Literature DB >> 19240243

CD38 gene polymorphisms contribute to genetic susceptibility to B-cell chronic lymphocytic leukemia: evidence from two case-control studies in Polish Caucasians.

Krzysztof Jamroziak1, Zofia Szemraj, Olga Grzybowska-Izydorczyk, Janusz Szemraj, Magdalena Bieniasz, Barbara Cebula, Krzysztof Giannopoulos, Ewa Balcerczak, Dorota Jesionek-Kupnicka, Malgorzata Kowal, Aleksandra Kostyra, Malgorzata Calbecka, Ewa Wawrzyniak, Marek Mirowski, Radzislaw Kordek, Tadeusz Robak.   

Abstract

Given the recent findings on the importance of CD38 signaling in the pathogenesis of B-cell chronic lymphocytic leukemia (B-CLL), we hypothesized that single nucleotide polymorphisms (SNP) in the CD38 gene may be related to B-CLL risk. We evaluated two potentially functional CD38 SNPs, intronic rs6449182 (184C>G) and missense rs1800561 (418C>T, Arg140Trp) in two hospital-based case-control studies (study A and validation study B). Genotyping was done using PCR-based assays in a total of 460 Polish Caucasian patients with B-CLL and 503 age-matched and gender-matched controls. We found that frequencies of both variant alleles (rs6449182 G and rs1800561 T) were significantly higher in B-CLL. In study A, logistic regression analysis revealed an association between B-CLL and genotypes: rs6449182 CG [odds ratio (OR), 3.57; 95% confidence interval (95% CI), 2.4-5.3], rs6449182 GG (OR, 5.2; 95% CI, 2.36-11.5), and rs1800561 CT (OR, 6.72; 95% CI, 1.5-30.1), although no homozygous rs1800561 TT genotype was detected in either study. These results were confirmed in study B, which showed an association between B-CLL and genotypes rs6449182 CG (OR, 4.00; 95% CI, 2.7-6.0), rs6449182 GG (OR, 12.84; 95% CI, 4.3-38.7), and rs1800561 CT (OR, 10.12; 95% CI, 1.3-81.6), and in the combined analysis of both studies.
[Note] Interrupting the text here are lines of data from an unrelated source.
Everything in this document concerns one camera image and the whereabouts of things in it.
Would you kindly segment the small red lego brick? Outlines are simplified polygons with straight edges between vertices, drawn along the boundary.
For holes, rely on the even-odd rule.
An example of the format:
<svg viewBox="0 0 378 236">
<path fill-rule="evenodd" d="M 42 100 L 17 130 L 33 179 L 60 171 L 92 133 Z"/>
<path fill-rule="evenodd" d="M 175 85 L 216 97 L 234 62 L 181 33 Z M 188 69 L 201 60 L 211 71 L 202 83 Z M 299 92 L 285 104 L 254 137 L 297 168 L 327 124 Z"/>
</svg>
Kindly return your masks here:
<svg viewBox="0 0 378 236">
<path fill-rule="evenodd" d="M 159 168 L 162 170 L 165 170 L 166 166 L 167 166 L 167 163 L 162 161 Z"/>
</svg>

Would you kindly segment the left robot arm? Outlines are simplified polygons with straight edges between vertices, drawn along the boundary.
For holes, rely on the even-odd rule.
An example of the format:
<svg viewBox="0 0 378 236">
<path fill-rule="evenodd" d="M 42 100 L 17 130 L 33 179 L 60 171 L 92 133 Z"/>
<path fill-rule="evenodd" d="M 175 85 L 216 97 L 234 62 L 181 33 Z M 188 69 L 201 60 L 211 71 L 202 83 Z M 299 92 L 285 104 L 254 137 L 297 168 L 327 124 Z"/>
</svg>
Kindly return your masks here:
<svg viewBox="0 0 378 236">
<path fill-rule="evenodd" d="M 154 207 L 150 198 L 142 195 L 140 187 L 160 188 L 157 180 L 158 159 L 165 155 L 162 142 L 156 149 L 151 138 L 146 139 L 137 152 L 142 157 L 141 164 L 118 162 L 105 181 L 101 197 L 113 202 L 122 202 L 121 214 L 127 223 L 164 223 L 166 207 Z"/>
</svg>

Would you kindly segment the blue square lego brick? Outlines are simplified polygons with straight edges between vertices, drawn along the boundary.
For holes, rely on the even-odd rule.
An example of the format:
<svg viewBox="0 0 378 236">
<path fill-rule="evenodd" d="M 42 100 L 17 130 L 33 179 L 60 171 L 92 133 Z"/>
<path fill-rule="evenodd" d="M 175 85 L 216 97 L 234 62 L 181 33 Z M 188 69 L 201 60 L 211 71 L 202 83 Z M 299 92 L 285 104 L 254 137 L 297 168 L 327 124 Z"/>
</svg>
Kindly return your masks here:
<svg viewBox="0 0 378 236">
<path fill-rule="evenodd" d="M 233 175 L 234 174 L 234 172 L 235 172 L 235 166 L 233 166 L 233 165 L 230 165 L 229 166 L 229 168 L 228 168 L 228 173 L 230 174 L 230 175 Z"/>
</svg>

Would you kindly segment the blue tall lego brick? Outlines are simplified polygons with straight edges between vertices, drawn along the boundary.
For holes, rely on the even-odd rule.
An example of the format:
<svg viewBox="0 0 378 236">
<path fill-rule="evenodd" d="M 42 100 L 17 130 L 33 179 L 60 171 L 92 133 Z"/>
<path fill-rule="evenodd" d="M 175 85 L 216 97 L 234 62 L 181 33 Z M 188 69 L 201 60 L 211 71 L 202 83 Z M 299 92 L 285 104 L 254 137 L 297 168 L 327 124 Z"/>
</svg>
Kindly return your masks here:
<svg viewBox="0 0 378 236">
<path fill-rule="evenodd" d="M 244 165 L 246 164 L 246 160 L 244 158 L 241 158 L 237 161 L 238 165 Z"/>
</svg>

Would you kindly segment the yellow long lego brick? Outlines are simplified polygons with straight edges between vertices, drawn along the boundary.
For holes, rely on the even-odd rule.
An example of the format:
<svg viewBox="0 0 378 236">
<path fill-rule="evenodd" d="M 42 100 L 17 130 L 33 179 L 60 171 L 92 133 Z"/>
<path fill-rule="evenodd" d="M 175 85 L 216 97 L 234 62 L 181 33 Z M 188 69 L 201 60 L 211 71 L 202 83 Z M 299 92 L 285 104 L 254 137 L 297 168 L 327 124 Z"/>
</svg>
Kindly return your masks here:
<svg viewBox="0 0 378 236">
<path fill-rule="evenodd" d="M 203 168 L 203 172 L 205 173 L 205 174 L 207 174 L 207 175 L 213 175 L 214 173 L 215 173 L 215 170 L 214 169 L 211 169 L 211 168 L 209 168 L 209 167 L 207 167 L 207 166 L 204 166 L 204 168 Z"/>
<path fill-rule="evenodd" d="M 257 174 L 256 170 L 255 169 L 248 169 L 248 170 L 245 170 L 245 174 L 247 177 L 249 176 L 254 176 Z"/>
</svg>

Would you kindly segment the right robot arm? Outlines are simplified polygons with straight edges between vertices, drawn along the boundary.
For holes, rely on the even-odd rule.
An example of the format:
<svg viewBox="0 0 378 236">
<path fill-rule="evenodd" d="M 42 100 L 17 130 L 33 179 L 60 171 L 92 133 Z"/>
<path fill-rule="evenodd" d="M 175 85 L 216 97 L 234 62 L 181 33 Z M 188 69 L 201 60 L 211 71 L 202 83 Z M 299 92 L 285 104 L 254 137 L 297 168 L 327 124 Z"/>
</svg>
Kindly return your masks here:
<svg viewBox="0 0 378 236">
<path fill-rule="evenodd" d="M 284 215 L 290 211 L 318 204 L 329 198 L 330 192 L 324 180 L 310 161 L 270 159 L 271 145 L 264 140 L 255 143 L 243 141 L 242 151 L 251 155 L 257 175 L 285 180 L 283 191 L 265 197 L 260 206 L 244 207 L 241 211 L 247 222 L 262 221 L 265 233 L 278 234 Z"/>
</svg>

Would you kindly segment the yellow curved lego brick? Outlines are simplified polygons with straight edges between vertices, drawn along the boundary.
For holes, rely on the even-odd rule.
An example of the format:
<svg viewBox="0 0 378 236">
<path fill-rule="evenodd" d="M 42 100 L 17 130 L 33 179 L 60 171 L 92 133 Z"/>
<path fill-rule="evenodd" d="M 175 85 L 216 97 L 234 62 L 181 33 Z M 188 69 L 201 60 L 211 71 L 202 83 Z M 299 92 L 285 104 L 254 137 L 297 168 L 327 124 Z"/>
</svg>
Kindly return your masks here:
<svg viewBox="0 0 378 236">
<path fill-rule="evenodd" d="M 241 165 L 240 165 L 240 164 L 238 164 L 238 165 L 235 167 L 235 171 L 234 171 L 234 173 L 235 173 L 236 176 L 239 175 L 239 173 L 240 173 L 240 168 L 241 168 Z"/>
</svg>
We also observed that rs6449182 G carriers had more advanced clinical stage (P=0.002) and tended to be younger at diagnosis (P=0.056). Furthermore, we found higher CD38 transcript levels and higher proportions of CD38-positive cells in carriers of rs6449182 G and rs1800561 T alleles (P<0.05 for all comparisons). In conclusion, our data show that CD38 SNPs may affect CD38 expression and contribute to the increased risk of B-CLL carcinogenesis.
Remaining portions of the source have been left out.